Performance Comparison Tests for AVL Tree and Binary Search Tree
AVL Tree and Binary Search Tree performance is being studied here. The whole idea and algorithms were taken from “ Data Structures and Algorithms in C++ “. Implementation idea was straightforward taken from book materials. All methods except restructure(x) got really easy in dealing with, while restructure(x) took more time since it was difficult for me to keep track of all pointers in all rotations and I usually got some segmentation fault errors and warnings.
In Performance and comparison part I created tests for 100, 1000, 10000, 100000 and 1000000 elements for each set size (100, 1000, 10000, 100000 and 1000000 elements) I fill 3 files with 3 different random sets.

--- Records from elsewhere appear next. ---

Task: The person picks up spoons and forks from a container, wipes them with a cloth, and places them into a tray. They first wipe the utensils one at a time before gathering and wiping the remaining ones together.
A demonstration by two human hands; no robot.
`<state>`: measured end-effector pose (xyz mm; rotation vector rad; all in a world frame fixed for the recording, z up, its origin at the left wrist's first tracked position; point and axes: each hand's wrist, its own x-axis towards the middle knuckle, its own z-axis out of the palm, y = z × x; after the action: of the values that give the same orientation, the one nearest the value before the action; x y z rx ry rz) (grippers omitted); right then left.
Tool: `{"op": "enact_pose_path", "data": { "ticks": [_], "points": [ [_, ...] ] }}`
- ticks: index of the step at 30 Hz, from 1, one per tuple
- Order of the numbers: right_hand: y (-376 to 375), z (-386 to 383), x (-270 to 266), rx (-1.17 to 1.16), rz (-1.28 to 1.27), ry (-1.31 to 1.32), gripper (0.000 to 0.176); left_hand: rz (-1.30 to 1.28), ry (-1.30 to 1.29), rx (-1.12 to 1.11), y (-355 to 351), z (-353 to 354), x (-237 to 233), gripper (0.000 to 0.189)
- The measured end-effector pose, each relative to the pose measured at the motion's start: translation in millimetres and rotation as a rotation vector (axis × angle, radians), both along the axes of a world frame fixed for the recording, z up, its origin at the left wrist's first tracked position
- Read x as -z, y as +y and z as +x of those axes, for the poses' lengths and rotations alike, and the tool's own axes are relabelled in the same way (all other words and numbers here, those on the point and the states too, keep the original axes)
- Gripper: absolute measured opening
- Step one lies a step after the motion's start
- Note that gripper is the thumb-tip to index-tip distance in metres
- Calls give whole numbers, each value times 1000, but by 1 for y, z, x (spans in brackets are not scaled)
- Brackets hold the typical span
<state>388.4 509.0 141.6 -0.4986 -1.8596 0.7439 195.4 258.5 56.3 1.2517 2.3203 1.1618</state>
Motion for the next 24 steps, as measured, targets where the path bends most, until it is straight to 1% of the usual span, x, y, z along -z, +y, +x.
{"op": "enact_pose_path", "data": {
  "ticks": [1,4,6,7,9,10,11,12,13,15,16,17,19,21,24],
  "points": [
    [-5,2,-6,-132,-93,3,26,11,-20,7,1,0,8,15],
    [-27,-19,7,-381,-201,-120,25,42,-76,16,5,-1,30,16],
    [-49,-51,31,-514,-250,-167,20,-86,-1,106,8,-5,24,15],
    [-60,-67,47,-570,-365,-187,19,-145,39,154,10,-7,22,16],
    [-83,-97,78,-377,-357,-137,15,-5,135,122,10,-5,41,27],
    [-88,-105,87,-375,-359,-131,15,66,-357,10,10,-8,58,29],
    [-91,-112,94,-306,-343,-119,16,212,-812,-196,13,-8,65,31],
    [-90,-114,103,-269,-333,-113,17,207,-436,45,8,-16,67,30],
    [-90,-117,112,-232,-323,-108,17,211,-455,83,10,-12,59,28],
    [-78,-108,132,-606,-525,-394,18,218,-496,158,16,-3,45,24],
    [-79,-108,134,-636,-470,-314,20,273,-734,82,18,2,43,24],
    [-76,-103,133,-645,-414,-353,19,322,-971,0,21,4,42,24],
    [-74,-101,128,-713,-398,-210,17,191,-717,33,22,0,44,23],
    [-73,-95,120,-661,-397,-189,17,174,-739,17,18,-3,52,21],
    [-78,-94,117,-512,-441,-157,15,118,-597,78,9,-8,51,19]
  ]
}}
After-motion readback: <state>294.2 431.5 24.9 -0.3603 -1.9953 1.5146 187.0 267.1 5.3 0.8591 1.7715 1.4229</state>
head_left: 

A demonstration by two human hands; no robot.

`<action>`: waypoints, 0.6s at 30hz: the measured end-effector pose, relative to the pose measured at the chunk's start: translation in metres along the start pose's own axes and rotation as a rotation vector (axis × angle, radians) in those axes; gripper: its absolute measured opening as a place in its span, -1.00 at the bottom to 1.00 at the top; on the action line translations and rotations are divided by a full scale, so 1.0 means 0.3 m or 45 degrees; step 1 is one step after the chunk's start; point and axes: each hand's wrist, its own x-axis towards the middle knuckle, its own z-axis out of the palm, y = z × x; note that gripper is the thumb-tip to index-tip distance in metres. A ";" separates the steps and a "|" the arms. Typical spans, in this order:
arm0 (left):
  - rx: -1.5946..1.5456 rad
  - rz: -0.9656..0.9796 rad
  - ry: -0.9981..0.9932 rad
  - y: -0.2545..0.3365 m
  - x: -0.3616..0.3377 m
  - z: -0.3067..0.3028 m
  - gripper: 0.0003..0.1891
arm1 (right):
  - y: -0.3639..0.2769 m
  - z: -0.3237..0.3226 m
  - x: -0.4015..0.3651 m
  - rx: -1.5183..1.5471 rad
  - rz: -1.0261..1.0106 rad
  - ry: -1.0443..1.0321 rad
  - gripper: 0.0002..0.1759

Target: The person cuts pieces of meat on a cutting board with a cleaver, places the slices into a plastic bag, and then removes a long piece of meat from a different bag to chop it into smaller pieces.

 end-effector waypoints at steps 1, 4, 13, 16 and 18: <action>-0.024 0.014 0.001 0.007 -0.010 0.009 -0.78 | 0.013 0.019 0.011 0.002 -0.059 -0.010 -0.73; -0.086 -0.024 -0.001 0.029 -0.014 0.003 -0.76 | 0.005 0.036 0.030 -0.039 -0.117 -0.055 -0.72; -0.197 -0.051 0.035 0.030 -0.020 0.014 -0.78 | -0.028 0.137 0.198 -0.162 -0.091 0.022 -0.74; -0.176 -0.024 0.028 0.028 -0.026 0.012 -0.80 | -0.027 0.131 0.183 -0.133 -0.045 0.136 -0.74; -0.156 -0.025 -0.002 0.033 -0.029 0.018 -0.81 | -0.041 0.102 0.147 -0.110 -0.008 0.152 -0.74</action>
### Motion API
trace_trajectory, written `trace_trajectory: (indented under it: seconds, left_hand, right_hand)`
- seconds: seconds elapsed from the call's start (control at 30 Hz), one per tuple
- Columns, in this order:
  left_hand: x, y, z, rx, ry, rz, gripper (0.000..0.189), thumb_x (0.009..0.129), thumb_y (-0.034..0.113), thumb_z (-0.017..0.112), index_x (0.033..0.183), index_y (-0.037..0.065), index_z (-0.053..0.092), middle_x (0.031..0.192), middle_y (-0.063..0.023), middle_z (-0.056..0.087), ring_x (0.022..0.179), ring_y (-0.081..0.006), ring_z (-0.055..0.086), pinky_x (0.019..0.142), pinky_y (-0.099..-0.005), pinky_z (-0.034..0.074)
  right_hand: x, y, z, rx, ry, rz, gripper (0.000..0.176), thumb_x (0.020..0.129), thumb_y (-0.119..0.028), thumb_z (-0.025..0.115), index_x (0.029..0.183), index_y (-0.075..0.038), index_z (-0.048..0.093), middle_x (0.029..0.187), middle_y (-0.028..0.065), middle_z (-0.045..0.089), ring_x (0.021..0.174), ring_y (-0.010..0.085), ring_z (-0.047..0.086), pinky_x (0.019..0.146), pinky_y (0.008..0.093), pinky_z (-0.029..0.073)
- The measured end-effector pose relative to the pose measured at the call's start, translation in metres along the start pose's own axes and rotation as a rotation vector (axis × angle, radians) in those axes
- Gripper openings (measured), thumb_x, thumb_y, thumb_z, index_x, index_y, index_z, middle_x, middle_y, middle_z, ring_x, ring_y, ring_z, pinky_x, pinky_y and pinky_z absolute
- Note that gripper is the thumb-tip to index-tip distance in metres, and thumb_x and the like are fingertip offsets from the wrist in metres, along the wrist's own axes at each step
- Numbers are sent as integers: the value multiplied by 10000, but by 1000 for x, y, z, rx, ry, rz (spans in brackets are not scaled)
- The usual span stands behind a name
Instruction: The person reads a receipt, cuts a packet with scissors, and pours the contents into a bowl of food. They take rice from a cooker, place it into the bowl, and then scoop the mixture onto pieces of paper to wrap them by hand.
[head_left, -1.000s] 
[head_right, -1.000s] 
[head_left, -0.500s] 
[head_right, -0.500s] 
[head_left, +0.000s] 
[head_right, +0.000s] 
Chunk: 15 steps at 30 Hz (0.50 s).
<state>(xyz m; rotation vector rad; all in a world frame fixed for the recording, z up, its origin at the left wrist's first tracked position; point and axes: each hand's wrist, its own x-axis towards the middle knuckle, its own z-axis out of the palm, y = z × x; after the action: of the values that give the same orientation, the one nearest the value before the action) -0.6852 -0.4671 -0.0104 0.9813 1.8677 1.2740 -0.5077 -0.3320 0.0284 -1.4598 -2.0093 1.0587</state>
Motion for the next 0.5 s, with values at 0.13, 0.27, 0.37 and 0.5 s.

For generation of random numbers I use seed and do srand() in 3 different ways to generate random different sets for testing insertion, find and erase and find. Each time I run main.cpp I got different outputs in file “PerformanceComparison.txt” because I made srand dependent on current time. In testing each insertion, find and erase and find I use clock(), only during operation I test.
I take test set for insertion from RandomSet.txt and for find from RandomSetFind.txt, files with different random datasets generated using srand().
For erase and find I generate random choice between insert and find in these ratios: 30/70, 50/50, 60/40. I do this using srand and mode of division by 10.So if choice is 0, 1 or 2, I do erase since these 3 elements are 30% of all possible and do find otherwise.
Let’s take a look at visualization for better analysis:
In my tests for small datasets AVL Tree and Search Tree a pretty similar, however as it could be expected Insertion to AVL tree takes much more time for large datasets. It is natural consequence because often insertion to AVL Tree require additional operations for tree rotations for keeping tree balanced.
However, find in AVL Tree in most cases better than in Search Tree. This is where balanced structure of a tree shows its use.
In my opinion, AVL Tree is perfect data structure for data you need to insert once and use a lot without modification. Going further:
In all above conditions AVL Tree has shown better performance for erase and find.Overall improvement in find overweights all drawbacks.
In conclusion, I want to say that for small data sets both trees are pretty similar. However, for large data set, especially, if amount of find operations overweights modification operations, AVL Tree is much better than Search Tree.